The recent UN report on the alarming rate of biodiversity loss shows how this threat is inextricably linked to the climate crisis and how both are endangering our future.
“Our boundless consumption, short-sighted reliance on fossil fuels and our unsustainable use of nature now seriously threaten our future,” said Robert Watson, chair of the UN IPBES commission on Biodiversity Loss, and former chair of the UN commission on Climate Change. Professor Watson went on to say, “We are undermining the entire natural infrastructure on which our world depends.”
The scale involved is staggering and difficult to comprehend — one million species or 25% of animal and plant groups face extinction in the next few decades. One way to understand the link between the twin dangers of biodiversity loss and the climate crisis is to look at how one tiny part of the natural world can help mitigate the dangers of both threats, if we let it.
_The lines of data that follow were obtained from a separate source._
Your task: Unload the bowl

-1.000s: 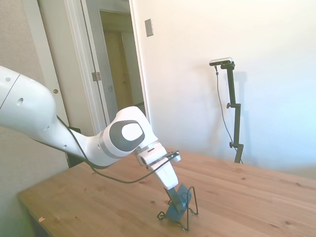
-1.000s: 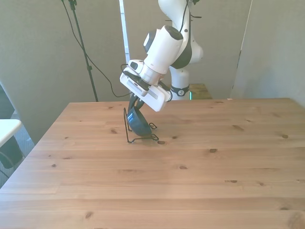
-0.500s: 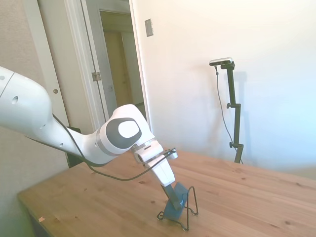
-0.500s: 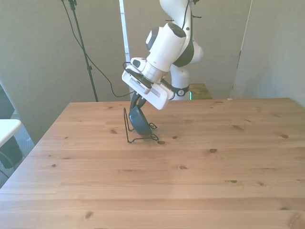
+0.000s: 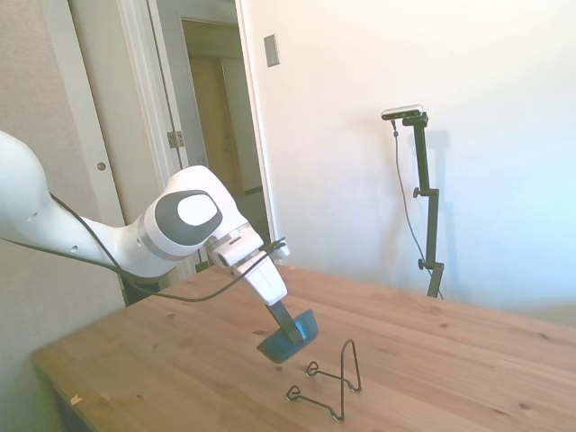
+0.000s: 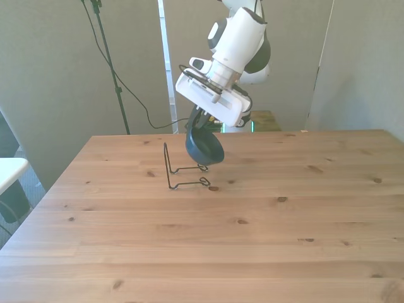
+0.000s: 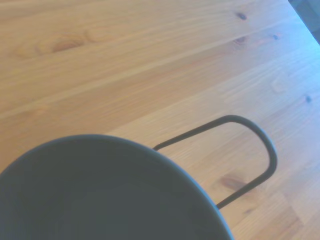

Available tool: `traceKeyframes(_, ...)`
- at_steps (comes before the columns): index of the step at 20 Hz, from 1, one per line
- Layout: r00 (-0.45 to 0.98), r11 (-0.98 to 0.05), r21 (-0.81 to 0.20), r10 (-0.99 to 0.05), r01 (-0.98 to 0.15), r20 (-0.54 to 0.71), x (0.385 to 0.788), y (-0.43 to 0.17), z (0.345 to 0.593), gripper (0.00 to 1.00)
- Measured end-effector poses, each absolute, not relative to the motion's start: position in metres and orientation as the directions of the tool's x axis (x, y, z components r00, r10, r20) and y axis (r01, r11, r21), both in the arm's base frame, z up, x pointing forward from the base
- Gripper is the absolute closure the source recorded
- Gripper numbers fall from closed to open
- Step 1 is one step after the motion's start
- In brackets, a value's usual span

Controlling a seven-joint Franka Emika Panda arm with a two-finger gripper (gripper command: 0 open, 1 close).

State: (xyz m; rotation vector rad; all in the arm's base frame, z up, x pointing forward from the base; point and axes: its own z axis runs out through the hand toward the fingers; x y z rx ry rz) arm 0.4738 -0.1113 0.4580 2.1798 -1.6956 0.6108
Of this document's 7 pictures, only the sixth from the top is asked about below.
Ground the black wire dish stand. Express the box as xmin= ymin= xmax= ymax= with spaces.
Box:
xmin=163 ymin=142 xmax=212 ymax=191

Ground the black camera cable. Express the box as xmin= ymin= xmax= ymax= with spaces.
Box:
xmin=82 ymin=0 xmax=192 ymax=130

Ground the black camera stand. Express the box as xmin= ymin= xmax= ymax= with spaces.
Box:
xmin=81 ymin=0 xmax=131 ymax=136

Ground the black bin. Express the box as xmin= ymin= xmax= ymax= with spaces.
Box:
xmin=0 ymin=180 xmax=33 ymax=225

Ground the robot base with green lights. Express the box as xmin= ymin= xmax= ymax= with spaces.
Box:
xmin=206 ymin=116 xmax=255 ymax=134

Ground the white side table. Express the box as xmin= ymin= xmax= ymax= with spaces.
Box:
xmin=0 ymin=157 xmax=30 ymax=196

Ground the blue bowl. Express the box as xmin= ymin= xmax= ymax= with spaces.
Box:
xmin=184 ymin=124 xmax=226 ymax=167

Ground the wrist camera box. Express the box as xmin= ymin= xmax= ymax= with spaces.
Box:
xmin=175 ymin=71 xmax=222 ymax=105

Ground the white partition post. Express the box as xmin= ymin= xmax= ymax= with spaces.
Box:
xmin=157 ymin=0 xmax=179 ymax=134

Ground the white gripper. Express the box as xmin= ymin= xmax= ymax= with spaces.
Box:
xmin=188 ymin=92 xmax=246 ymax=131

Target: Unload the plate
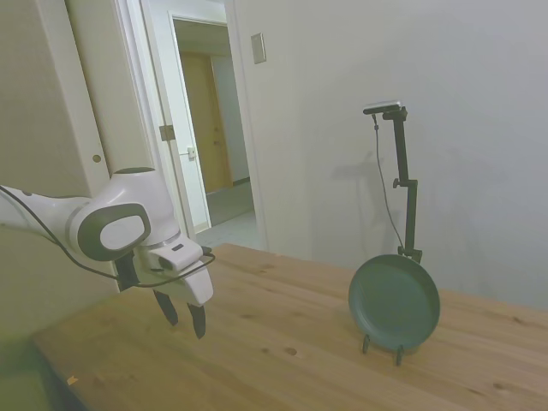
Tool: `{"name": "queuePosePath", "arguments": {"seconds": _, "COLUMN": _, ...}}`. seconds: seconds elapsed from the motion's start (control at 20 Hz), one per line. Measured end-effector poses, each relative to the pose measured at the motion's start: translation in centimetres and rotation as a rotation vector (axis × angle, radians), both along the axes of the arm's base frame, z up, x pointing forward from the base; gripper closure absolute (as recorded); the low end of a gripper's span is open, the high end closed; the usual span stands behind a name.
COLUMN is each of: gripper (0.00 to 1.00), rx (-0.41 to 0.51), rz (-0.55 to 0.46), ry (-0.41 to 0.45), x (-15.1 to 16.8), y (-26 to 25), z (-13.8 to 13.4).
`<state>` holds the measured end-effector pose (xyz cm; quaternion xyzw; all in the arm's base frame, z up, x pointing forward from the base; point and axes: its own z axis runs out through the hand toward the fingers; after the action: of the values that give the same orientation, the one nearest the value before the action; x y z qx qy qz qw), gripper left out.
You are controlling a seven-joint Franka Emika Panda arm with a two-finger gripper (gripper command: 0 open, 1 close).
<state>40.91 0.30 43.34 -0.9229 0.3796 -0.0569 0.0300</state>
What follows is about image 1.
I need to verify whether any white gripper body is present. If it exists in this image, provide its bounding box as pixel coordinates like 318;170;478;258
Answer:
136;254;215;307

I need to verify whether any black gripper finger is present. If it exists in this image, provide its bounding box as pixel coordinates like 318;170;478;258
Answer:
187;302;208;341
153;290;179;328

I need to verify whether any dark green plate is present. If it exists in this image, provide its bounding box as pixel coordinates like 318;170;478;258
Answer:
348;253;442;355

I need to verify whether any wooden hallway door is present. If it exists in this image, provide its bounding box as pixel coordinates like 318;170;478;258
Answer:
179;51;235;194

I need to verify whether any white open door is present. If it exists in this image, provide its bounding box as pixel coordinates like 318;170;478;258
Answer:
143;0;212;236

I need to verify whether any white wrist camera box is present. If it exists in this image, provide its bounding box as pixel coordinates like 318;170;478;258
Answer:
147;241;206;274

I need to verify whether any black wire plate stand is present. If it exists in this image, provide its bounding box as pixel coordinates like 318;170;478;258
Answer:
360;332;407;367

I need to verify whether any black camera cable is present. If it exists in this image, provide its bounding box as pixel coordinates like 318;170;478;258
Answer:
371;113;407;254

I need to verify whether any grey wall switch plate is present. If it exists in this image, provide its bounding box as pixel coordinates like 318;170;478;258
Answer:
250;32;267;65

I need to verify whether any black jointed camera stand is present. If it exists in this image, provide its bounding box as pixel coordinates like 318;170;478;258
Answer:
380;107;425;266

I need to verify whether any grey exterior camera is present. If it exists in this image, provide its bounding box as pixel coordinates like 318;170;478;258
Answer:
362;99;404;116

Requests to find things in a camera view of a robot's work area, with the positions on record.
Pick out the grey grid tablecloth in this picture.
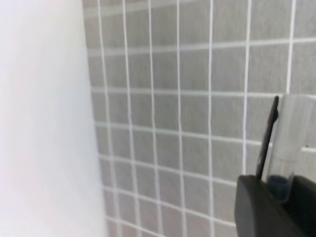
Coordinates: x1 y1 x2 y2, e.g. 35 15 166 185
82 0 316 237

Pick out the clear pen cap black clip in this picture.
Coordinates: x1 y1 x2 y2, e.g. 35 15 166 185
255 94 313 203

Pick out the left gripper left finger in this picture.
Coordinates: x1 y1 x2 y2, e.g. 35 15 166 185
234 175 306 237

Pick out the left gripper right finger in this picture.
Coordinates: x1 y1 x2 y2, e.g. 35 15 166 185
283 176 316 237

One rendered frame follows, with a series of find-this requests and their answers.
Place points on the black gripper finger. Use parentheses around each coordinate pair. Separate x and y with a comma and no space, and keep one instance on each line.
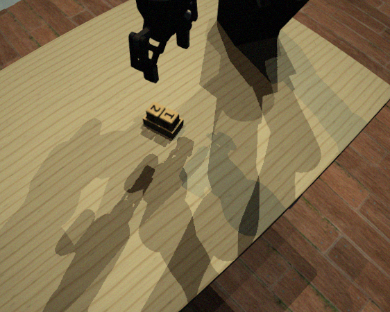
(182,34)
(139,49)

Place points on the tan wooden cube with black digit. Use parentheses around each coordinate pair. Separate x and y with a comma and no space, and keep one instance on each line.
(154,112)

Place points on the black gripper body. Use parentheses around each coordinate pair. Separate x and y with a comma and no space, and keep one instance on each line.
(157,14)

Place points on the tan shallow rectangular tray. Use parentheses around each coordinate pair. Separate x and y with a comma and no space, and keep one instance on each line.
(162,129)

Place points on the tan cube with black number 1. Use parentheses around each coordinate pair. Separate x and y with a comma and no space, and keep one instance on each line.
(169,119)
And today, on UN World Bee Day, it is especially appropriate to look at how pollinators play a crucial and unappreciated role in our daily lives.
There are 25,000 species of bees, the most important pollinator, and they play a vital role in supporting a major proportion of the human diet and maintaining key ways to reduce greenhouse gas emissions (GHGs). For example, bees pollinate the trees and forests that help mitigate climate change.
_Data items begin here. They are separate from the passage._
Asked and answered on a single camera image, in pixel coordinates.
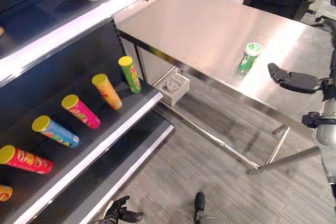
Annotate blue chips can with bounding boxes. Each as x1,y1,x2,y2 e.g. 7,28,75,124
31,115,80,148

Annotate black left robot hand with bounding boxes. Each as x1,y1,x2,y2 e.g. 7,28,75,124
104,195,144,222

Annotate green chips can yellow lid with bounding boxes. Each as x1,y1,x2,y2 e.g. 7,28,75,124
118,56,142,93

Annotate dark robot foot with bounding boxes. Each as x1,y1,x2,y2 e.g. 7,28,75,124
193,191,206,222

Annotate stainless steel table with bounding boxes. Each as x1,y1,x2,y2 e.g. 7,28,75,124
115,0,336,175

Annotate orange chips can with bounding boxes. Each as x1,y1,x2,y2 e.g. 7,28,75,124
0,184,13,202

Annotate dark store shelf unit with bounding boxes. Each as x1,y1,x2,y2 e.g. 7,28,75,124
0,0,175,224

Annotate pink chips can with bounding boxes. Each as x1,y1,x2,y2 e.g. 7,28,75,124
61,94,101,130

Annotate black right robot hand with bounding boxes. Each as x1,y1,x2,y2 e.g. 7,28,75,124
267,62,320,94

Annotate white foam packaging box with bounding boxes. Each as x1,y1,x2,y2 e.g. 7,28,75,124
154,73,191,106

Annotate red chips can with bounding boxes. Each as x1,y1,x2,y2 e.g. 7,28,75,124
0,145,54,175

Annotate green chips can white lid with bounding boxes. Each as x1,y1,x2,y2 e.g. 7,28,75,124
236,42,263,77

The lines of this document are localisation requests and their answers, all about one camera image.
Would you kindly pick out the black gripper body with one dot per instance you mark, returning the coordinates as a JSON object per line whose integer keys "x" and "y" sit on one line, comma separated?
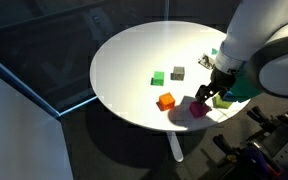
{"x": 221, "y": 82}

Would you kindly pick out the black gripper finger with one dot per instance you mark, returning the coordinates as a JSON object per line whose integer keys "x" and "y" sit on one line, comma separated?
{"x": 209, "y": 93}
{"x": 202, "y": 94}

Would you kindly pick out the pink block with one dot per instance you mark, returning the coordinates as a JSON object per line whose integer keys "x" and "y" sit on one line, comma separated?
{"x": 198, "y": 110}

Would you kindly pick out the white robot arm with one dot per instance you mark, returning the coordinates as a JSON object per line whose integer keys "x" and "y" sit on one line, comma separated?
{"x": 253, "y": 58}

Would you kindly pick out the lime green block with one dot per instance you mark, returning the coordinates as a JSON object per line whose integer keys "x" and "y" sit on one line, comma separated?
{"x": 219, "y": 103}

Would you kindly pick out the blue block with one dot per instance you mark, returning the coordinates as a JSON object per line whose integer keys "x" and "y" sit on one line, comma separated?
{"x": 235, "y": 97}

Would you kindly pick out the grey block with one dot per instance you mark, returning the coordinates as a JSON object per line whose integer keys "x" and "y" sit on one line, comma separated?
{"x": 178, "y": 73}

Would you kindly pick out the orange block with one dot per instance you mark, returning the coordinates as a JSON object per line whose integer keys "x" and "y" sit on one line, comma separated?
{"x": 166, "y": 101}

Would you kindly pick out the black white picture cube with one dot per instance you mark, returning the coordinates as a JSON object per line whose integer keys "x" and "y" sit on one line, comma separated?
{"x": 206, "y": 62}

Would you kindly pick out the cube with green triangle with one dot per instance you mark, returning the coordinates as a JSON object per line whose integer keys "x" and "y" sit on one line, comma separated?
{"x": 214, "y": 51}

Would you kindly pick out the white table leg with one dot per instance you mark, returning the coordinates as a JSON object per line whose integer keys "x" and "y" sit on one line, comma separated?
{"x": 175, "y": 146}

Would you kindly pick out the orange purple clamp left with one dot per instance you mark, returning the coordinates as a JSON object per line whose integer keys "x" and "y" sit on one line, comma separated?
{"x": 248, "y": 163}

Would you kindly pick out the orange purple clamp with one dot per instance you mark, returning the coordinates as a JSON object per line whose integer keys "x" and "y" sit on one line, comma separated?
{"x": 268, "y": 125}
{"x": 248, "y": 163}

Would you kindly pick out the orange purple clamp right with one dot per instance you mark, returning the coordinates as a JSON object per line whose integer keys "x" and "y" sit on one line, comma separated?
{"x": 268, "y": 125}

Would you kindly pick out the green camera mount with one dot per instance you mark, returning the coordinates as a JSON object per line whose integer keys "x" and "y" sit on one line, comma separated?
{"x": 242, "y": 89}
According to IPBES, wild pollinators play a crucial role in our global food and nutrition security. Up to 75% of global food crops rely on wild pollinators even in the presence of managed bees. These include fruits, vegetables and seed, nut and oil crops. Coffee and cocoa plants and almond crops are highly dependent on wild pollinators. These pollinators support $577 billion worth of global food crops and also contribute to the production of medicines, biofuels, cotton and timber.
But these tiny creatures who play such an important role in our lives are under tremendous threat from us. In North America, 25% of bee species are in danger of extinction and in Europe, 37% of bees have declining populations. According to IPBES, the main threats to pollinators are intensive farming, pesticides, environmental pollution, invasive species and climate breakdown.
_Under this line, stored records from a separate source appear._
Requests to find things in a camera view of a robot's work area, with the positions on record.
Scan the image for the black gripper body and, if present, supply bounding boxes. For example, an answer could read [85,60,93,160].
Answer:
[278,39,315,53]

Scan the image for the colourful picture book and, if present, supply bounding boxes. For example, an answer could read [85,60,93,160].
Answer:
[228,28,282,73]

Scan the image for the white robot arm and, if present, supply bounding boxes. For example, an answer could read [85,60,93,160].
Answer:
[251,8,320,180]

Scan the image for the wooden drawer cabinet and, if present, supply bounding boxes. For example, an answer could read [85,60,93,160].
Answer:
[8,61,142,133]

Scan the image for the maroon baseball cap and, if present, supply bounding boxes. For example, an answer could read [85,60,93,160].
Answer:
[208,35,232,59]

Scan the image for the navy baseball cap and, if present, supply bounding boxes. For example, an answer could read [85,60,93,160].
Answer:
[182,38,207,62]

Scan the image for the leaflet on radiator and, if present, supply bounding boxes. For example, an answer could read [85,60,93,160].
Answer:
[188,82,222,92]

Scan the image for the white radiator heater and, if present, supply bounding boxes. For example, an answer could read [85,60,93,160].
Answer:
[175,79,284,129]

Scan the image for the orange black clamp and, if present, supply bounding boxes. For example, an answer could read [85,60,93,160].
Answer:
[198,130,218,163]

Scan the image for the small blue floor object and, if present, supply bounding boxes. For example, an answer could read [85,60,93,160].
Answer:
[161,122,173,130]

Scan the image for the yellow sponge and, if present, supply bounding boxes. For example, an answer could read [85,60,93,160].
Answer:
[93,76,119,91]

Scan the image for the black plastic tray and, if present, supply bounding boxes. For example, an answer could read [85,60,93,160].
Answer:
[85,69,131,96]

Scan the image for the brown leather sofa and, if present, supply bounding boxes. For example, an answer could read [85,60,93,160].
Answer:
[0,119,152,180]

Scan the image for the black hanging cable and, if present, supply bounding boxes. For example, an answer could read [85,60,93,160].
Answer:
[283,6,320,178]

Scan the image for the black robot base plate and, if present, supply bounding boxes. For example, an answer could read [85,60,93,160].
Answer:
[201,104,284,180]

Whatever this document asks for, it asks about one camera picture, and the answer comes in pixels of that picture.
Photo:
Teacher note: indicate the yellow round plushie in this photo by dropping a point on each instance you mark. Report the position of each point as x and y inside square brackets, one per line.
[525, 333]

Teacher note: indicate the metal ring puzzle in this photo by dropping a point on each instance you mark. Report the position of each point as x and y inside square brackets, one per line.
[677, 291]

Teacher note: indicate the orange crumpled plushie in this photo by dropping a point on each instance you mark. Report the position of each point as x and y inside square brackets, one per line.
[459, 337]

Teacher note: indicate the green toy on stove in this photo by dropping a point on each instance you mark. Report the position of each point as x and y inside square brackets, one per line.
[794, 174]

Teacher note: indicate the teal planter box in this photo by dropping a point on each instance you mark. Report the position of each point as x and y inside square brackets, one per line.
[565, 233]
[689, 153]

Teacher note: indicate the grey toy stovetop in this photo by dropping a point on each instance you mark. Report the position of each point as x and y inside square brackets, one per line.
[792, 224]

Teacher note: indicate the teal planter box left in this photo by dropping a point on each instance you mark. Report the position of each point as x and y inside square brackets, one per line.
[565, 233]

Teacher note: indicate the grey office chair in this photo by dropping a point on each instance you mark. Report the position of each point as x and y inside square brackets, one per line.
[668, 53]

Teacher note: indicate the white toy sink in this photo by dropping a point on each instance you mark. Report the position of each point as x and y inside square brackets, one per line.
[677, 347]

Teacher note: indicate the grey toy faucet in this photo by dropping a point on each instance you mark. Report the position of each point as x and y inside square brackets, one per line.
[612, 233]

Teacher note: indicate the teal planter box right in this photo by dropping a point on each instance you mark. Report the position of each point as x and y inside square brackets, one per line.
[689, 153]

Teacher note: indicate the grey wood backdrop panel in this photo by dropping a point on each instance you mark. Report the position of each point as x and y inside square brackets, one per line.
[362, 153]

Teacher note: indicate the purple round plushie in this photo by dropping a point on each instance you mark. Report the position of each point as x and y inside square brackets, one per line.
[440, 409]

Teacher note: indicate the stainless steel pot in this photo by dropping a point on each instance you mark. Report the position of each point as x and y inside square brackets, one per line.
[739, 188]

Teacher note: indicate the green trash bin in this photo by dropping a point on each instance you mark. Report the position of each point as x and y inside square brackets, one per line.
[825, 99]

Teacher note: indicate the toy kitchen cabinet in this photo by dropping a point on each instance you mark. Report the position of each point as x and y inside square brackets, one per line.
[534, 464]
Agriculture, especially animal agriculture, is a major source of GHGs and intensive farming practices that rely on monoculture cropping, pesticide and herbicide use. These are all threats to the pollinators that are so important to our daily lives. In addition, intensive farming and deforestation destroy their wild, natural habitats.
So, what do we do? Policies and practices to reduce or eliminate the use of pesticides, especially neonicotinoids, more sustainable agricultural practices, reduced deforestation and the savings of wild spaces for pollinator habitat are all steps in the right direction. For example, pesticides such as neonicotinoids have been banned for outdoor use in Europe.
So, on World Bee Day, spare a thought and say thank you to those buzzing insects that are helping to save us from ourselves.